Journal: Reactive and Functional Polymers, Vol. 140, 2019, pp. 1–13.
Summary: The paper introduces novel poly(itaconate)s featuring bulky pendant groups, evaluating their suitability as all-polymer dielectrics, which are crucial for the development of flexible electronic devices.

 

Synthesis of new poly(itaconate)s containing nitrile groups as high dipolar moment entities for the development of dipolar glass polymers with increased dielectric constant.
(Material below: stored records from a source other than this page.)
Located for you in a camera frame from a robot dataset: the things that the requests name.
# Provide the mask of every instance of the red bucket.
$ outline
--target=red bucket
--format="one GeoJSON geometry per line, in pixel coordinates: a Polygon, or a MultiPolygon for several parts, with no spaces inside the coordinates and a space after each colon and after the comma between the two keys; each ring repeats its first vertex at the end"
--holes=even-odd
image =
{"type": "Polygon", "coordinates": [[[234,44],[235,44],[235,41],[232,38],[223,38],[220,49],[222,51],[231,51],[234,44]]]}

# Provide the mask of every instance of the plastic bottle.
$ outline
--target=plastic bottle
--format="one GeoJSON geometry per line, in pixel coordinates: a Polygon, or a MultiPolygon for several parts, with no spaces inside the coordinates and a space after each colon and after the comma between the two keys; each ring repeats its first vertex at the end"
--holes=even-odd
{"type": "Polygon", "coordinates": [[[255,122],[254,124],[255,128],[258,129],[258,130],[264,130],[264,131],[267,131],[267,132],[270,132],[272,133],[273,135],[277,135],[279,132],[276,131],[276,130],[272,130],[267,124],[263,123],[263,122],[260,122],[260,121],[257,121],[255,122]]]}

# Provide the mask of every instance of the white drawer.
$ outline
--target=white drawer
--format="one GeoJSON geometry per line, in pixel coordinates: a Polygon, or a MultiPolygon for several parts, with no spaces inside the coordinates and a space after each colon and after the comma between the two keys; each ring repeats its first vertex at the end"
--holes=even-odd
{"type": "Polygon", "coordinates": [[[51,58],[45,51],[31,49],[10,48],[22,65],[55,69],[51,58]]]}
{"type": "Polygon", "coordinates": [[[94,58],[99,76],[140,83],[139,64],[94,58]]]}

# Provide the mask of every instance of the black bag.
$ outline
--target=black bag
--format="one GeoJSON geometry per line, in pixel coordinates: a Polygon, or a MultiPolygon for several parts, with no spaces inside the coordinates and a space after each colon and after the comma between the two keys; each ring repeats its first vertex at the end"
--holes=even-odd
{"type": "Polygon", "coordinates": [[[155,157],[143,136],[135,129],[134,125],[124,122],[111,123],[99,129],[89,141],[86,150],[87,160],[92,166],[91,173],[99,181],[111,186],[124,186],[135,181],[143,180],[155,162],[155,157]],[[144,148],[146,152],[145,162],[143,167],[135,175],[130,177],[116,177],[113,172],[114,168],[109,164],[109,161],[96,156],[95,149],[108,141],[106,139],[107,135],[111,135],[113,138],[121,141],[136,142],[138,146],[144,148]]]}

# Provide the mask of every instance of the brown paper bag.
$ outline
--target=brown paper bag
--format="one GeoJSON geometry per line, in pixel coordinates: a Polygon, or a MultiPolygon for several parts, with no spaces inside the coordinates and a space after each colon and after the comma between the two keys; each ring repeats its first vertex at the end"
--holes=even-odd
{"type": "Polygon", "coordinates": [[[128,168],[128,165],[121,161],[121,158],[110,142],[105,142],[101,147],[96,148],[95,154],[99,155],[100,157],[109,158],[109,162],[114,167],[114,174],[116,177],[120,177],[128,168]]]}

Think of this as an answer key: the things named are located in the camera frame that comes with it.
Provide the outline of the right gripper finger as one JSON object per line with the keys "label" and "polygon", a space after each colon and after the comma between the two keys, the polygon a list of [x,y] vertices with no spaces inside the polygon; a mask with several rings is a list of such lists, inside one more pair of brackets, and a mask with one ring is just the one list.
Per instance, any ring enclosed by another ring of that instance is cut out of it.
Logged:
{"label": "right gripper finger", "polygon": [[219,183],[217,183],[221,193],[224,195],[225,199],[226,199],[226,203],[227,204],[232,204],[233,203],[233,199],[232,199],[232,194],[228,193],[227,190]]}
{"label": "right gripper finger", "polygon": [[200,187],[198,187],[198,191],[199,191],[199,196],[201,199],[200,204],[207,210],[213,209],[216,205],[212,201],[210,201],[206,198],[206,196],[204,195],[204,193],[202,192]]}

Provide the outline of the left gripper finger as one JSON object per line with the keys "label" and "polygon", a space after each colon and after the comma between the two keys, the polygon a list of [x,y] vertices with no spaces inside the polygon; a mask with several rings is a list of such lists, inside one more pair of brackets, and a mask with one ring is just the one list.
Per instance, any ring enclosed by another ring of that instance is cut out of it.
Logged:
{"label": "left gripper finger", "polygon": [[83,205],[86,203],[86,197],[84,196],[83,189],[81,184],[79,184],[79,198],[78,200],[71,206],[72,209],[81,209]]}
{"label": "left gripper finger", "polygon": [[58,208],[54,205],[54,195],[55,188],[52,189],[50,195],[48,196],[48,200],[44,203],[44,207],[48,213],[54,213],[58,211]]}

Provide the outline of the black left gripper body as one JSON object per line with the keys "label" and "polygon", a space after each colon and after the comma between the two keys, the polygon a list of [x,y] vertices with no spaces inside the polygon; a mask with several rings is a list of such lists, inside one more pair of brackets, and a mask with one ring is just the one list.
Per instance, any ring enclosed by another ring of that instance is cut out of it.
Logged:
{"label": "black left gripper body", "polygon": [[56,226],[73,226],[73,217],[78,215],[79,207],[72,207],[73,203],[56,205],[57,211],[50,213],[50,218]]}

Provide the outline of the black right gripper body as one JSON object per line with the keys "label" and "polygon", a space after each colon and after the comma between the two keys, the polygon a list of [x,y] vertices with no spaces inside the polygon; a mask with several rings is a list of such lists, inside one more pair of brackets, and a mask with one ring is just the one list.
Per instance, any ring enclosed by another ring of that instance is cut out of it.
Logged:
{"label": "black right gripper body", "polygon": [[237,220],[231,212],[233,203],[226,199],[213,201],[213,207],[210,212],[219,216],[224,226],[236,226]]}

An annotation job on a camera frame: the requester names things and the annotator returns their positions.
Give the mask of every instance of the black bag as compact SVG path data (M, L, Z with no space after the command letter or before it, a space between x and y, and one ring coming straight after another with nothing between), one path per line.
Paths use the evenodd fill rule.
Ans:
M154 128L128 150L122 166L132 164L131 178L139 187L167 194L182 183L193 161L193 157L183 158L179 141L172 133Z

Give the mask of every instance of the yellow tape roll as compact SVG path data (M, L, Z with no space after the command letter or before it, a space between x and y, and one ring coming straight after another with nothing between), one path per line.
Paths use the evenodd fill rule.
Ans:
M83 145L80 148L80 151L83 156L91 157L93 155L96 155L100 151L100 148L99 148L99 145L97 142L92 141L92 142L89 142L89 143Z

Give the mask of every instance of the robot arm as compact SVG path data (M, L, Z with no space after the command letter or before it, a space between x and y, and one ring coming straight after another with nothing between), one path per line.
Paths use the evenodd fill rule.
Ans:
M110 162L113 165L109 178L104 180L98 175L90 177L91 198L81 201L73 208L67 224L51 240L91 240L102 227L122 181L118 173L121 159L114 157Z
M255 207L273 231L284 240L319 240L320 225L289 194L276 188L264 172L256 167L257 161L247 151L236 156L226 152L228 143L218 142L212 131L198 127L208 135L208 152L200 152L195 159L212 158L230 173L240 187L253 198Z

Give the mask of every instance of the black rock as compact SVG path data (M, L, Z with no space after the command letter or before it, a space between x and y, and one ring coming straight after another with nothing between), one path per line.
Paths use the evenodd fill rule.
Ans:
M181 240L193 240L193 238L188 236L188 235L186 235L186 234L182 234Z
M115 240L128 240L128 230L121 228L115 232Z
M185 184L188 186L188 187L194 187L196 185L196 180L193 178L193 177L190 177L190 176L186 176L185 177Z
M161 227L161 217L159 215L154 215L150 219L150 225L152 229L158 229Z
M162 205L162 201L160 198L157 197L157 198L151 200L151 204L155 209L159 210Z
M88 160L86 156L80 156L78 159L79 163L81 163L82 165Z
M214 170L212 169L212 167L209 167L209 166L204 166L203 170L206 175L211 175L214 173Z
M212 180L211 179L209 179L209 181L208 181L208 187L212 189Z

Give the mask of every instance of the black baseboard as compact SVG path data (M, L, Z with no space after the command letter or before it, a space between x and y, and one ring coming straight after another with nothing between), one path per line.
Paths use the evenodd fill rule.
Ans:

Thermal and dielectric characterization
Authors: Galder Kortaberria Altzerreka et al.
Journal: European Polymer Journal, Vol. 114, 2019, pp. 19–31.
Summary: This study focuses on synthesizing poly(itaconate)s with nitrile groups to enhance dielectric constants, contributing to the advancement of materials for high-performance electronic applications.

 

 Biocomposites with increased dielectric constant based on chitosan and nitrile-modified cellulose nanocrystals
Authors: Galder Kortaberria Altzerreka et al.
Journal: Carbohydrate Polymers, Vol. 199, 2018, pp. 20–30.
Summary: The research presents biocomposites combining chitosan and nitrile-modified cellulose nanocrystals, resulting in materials with enhanced dielectric properties suitable for sustainable electronic applications.

Polyitaconates: A New Family of “all-Polymer” Dielectrics
Authors: Galder Kortaberria Altzerreka et al.
Journal: ACS Applied Materials and Interfaces, Vol. 10, No. 44, 2018, pp. 38476–38492.
Summary: This paper introduces polyitaconates as a new class of all-polymer dielectrics, discussing their synthesis, properties, and potential applications in flexible electronics.

Improving the performance of chitosan in the synthesis and stabilization of gold nanoparticles
Authors: Galder Kortaberria Altzerreka et al.
Journal: European Polymer Journal, Vol. 68, 2015, pp. 419–431.
Summary: The study explores methods to enhance chitosan’s effectiveness in synthesizing and stabilizing gold nanoparticles, contributing to the development of biocompatible nanomaterials.